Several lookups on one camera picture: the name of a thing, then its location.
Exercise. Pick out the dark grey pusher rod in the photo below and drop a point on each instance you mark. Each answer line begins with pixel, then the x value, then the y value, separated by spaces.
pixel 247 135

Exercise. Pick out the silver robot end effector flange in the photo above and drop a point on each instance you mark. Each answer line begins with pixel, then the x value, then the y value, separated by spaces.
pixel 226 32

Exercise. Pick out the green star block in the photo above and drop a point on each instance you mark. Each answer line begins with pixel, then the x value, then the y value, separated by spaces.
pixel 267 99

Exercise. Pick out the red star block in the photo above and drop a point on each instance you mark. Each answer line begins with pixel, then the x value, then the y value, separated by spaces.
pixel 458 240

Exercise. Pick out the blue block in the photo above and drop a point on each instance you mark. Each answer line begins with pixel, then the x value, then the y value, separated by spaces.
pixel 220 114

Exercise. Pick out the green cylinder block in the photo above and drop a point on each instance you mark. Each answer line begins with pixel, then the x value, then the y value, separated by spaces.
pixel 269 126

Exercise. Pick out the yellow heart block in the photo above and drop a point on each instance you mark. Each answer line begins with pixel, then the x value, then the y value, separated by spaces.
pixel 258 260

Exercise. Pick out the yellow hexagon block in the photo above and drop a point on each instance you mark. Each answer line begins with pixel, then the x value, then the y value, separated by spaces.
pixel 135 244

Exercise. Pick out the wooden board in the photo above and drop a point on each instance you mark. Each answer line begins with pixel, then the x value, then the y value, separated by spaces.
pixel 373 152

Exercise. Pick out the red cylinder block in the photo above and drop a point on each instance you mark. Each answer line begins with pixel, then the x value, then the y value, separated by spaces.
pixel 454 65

**Problem requirements**
Your response must repeat all of the material above exactly.

**Response**
Several lookups on one camera picture: the name of a thing, then its location.
Exercise. Pick out the dark grey pusher rod in the photo below and drop a point on each instance you mark. Each answer line begins with pixel, then the x value, then the y value, separated by spaces.
pixel 247 135

Exercise. Pick out the silver robot end effector flange in the photo above and drop a point on each instance you mark. Each answer line begins with pixel, then the x value, then the y value, separated by spaces.
pixel 226 32

Exercise. Pick out the green star block in the photo above and drop a point on each instance you mark. Each answer line begins with pixel, then the x value, then the y value, separated by spaces.
pixel 267 99

Exercise. Pick out the red star block in the photo above and drop a point on each instance you mark. Each answer line begins with pixel, then the x value, then the y value, separated by spaces.
pixel 458 240

Exercise. Pick out the blue block in the photo above and drop a point on each instance you mark. Each answer line begins with pixel, then the x value, then the y value, separated by spaces.
pixel 220 114

Exercise. Pick out the green cylinder block in the photo above and drop a point on each instance you mark. Each answer line begins with pixel, then the x value, then the y value, separated by spaces.
pixel 269 126

Exercise. Pick out the yellow heart block in the photo above and drop a point on each instance you mark. Each answer line begins with pixel, then the x value, then the y value, separated by spaces.
pixel 258 260

Exercise. Pick out the yellow hexagon block in the photo above and drop a point on each instance you mark. Each answer line begins with pixel, then the x value, then the y value, separated by spaces.
pixel 135 244

Exercise. Pick out the wooden board in the photo above and drop a point on each instance you mark. Each answer line begins with pixel, then the x value, then the y value, separated by spaces.
pixel 373 152

Exercise. Pick out the red cylinder block in the photo above and drop a point on each instance you mark. Each answer line begins with pixel, then the x value, then the y value, separated by spaces.
pixel 454 65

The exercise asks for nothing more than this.